How to complete this task: Whenever the word "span" shows up in a line of the data, copy that line.

[Information shown — start]

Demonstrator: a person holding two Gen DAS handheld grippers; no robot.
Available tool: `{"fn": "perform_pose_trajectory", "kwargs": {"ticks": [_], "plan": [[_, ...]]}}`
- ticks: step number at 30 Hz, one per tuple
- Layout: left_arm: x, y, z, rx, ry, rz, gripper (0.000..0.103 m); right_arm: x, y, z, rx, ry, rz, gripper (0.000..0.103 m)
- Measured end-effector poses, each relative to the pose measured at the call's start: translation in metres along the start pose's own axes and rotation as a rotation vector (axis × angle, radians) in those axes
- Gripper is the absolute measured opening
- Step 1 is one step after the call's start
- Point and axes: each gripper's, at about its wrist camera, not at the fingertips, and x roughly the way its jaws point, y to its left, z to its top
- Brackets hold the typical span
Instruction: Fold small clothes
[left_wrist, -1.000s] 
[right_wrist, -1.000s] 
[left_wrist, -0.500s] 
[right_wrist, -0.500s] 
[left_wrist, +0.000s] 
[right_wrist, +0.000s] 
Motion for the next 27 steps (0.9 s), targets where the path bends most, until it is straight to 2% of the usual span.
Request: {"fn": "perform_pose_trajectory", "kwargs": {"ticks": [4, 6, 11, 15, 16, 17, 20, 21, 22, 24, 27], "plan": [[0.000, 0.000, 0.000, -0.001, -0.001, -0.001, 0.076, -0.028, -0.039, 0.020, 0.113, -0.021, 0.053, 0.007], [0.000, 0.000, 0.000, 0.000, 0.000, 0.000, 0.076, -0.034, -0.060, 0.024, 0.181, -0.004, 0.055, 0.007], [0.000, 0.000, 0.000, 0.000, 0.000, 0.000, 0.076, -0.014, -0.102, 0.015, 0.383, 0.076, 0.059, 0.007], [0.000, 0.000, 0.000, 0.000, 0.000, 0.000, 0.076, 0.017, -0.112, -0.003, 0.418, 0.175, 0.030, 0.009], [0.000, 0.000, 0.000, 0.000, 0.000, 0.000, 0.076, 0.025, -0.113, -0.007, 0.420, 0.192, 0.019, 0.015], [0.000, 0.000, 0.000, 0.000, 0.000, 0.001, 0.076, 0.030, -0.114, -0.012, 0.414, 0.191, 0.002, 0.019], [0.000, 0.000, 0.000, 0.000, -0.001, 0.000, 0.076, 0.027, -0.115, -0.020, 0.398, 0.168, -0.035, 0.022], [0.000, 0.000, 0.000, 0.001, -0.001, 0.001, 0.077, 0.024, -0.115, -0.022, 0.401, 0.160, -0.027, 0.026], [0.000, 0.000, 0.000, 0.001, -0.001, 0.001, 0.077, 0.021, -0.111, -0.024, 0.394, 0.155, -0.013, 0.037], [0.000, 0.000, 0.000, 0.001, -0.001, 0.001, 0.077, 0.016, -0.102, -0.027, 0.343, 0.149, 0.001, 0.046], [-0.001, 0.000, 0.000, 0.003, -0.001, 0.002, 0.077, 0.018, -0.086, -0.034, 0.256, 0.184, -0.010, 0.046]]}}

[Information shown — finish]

Solution below:
- Brackets hold the typical span
Motion for the next 27 steps (0.9 s), targets where the path bends most, until it is straight to 2% of the usual span.

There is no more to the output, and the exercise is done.